** TASK TO COMPLETE **
Your answer should repeat the listing in full, with no line missing or altered.

** COLLECTED MATERIAL **
■ ■ ■ ■ ■ ■ ■
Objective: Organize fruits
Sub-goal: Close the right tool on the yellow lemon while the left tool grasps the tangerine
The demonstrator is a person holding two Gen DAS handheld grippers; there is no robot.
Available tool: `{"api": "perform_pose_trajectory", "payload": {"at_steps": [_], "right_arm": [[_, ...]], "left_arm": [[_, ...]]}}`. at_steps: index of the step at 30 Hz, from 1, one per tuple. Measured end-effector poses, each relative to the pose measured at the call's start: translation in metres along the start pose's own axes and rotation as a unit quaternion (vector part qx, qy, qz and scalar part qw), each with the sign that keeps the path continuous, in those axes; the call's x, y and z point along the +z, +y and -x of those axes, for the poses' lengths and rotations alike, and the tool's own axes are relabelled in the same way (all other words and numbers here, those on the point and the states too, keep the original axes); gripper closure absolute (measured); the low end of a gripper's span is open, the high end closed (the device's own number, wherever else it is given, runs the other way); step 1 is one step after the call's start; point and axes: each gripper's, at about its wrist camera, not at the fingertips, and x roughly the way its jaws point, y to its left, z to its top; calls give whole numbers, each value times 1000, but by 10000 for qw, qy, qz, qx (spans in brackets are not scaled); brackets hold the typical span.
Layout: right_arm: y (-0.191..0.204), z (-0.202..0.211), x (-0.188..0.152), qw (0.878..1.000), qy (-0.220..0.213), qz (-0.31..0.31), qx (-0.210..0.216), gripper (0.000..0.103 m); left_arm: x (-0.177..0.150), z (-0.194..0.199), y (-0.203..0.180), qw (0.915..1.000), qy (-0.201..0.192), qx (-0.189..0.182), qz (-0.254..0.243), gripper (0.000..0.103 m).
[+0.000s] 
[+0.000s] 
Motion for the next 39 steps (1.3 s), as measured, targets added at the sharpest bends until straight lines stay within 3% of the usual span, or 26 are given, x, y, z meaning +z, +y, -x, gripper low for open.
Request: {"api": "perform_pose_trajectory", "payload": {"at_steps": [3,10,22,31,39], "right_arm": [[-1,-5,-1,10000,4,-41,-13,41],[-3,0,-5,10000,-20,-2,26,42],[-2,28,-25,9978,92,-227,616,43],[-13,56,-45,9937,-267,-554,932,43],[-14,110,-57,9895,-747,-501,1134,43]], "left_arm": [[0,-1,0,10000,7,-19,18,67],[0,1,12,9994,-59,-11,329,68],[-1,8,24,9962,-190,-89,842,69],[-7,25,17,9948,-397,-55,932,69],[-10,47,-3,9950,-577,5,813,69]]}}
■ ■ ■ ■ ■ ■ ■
** ANSWER FOR THE TASK **
Objective: Organize fruits
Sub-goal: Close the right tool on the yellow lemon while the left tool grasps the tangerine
The demonstrator is a person holding two Gen DAS handheld grippers; there is no robot.
Available tool: `{"api": "perform_pose_trajectory", "payload": {"at_steps": [_], "right_arm": [[_, ...]], "left_arm": [[_, ...]]}}`. at_steps: index of the step at 30 Hz, from 1, one per tuple. Measured end-effector poses, each relative to the pose measured at the call's start: translation in metres along the start pose's own axes and rotation as a unit quaternion (vector part qx, qy, qz and scalar part qw), each with the sign that keeps the path continuous, in those axes; the call's x, y and z point along the +z, +y and -x of those axes, for the poses' lengths and rotations alike, and the tool's own axes are relabelled in the same way (all other words and numbers here, those on the point and the states too, keep the original axes); gripper closure absolute (measured); the low end of a gripper's span is open, the high end closed (the device's own number, wherever else it is given, runs the other way); step 1 is one step after the call's start; point and axes: each gripper's, at about its wrist camera, not at the fingertips, and x roughly the way its jaws point, y to its left, z to its top; calls give whole numbers, each value times 1000, but by 10000 for qw, qy, qz, qx (spans in brackets are not scaled); brackets hold the typical span.
Layout: right_arm: y (-0.191..0.204), z (-0.202..0.211), x (-0.188..0.152), qw (0.878..1.000), qy (-0.220..0.213), qz (-0.31..0.31), qx (-0.210..0.216), gripper (0.000..0.103 m); left_arm: x (-0.177..0.150), z (-0.194..0.199), y (-0.203..0.180), qw (0.915..1.000), qy (-0.201..0.192), qx (-0.189..0.182), qz (-0.254..0.243), gripper (0.000..0.103 m).
[+0.000s] 
[+0.000s] 
Motion for the next 39 steps (1.3 s), as measured, targets added at the sharpest bends until straight lines stay within 3% of the usual span, or 26 are given, x, y, z meaning +z, +y, -x, gripper low for open.
Request: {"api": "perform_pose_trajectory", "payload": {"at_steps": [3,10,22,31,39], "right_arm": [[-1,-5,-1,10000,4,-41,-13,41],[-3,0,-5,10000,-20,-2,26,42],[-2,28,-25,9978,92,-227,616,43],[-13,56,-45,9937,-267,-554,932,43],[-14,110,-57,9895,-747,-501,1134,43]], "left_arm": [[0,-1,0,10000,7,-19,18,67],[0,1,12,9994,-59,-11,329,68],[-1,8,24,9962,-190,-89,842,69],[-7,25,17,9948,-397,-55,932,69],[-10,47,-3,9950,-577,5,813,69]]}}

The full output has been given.